Single by Caroline Polachek

from the album Pang
- Released: September 16, 2019
- Genre: Indie pop; new wave; synth-pop;
- Length: 3:03
- Label: Columbia
- Songwriters: Caroline Polachek; Teddy Geiger; Daniel Nigro;
- Producers: Polachek; Nigro;

Caroline Polachek singles chronology
| "Parachute" (2019) | "So Hot You're Hurting My Feelings" (2019) | "Look at Me Now" (2019) |

Music video
- "So Hot You're Hurting My Feelings" on YouTube

= So Hot You're Hurting My Feelings =

"So Hot You're Hurting My Feelings" is a song by American singer Caroline Polachek from her third studio album (and first under her own name) Pang (2019). The song was released on September 16, 2019, and has been described as an indie pop, new wave, and synth-pop track. While it did not chart at the time of its release, the song became a sleeper hit after it went viral on TikTok in early 2022.

==Release and promotion==
An official music video was released on October 2, 2019. On December 18, 2019, an official remix by A. G. Cook of PC Music was released as the lead single from her remix album Standing at the Gate: Remix Collection (2021). On January 30, 2020, Polachek performed the song on Jimmy Kimmel Live!, marking her first solo live television appearance.

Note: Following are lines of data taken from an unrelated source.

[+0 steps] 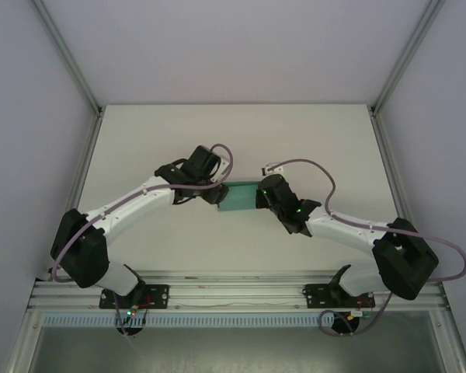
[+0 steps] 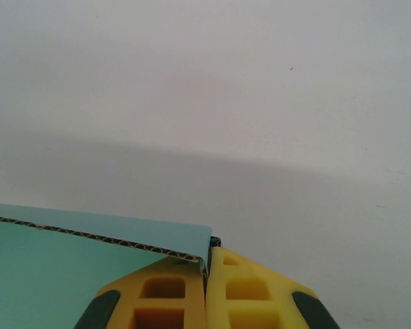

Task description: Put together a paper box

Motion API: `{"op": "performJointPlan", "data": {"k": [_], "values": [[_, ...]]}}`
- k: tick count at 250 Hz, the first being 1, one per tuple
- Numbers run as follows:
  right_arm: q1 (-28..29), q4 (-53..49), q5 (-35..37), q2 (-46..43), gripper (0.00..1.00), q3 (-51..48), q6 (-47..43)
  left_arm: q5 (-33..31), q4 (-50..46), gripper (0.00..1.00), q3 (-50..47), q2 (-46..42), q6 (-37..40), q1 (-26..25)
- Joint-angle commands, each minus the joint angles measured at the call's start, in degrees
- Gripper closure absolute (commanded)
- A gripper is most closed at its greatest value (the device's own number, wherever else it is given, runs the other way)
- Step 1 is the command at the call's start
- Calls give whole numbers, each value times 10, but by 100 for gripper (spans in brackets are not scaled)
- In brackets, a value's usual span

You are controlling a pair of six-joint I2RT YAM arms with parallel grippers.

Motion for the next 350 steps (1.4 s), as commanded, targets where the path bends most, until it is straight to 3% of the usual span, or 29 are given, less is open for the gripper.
{"op": "performJointPlan", "data": {"k": [1, 23, 42, 85, 137, 156, 248, 350], "values": [[6, -115, -21, 27, 100, -13, 10, -1, 24, 58, -1, 10, -6, -1], [7, -120, -18, 29, 100, -10, 12, -5, 15, 83, 18, 25, -9, -1], [6, -127, -15, 30, 100, -7, 14, 8, 7, 98, 28, 33, -22, -1], [7, -134, -21, 28, 100, -6, 21, 7, 10, 98, 9, 30, -64, -1], [25, -164, 11, 30, 100, 11, 58, 49, 5, 100, 17, 39, -233, -1], [29, -166, 11, 31, 100, 12, 68, 75, 3, 100, 9, 41, -260, 0], [31, -151, 13, 43, 100, 4, 83, 87, -23, 100, -1, 101, -274, 4], [32, -154, 25, 58, 100, 5, 76, 97, -55, 100, -36, 106, -261, 12]]}}
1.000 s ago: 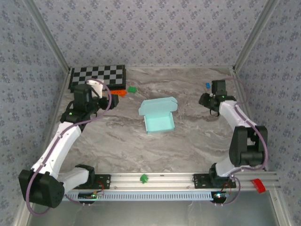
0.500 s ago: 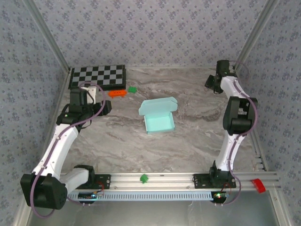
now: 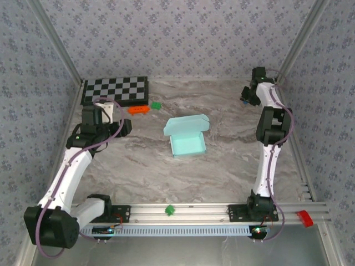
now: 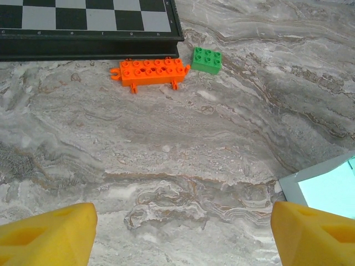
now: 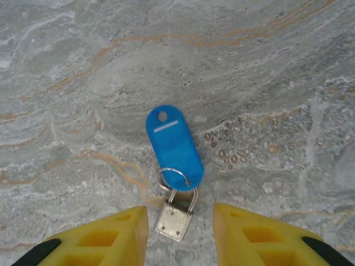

A Christmas-themed rework of the song called "So Cold You're Hurting My Feelings" was released in December 2020 as part of the PC Music Pop Carol holiday concert.

==Critical reception==
Robin Bacior of Consequence of Sound described "So Hot You're Hurting My Feelings" as a song with "a little more pep in its step" than her other singles, "Parachute" and "Ocean of Tears". Luke Holland of The Guardian reviewed the song with "I definitely am saying you’re a bad person if you hate this". Amanda Gersten of Paste called the song "bouncy, bright and wouldn’t sound too out of place on a Chairlift album".

American singer Lady Gaga included the song on her "Women of Choice" curated playlist.

==Cover versions==
Indie rock artist Waxahatchee performed a live acoustic cover of "So Hot You're Hurting My Feelings" at SiriusXM's Los Angeles Studios on April 2, 2020. Indie folk musician Squirrel Flower released her own cover of the song as a single on May 5, 2020.
The song was also covered by Black Country, New Road for the vinyl only EP Never Again Part 2. English indie rock band Blossoms covered the song in 2024, on the deluxe edition of their album Gary, the second disc of which featured 8 cover songs.

==Track listing==
A. G. Cook Remix – single
- "So Hot You're Hurting My Feelings" (A. G. Cook Remix) – 3:35

==Charts==

Chart performance for "So Hot You're Hurting My Feelings"
| Chart (2022) | Peak position |
|---|---|
| US Hot Rock & Alternative Songs (Billboard) | 27 |

== Certifications ==

| Region | Certification | Certified units/sales |
| United States (RIAA) | Gold | 500,000^{‡} |
^{‡} Sales+streaming figures based on certification alone.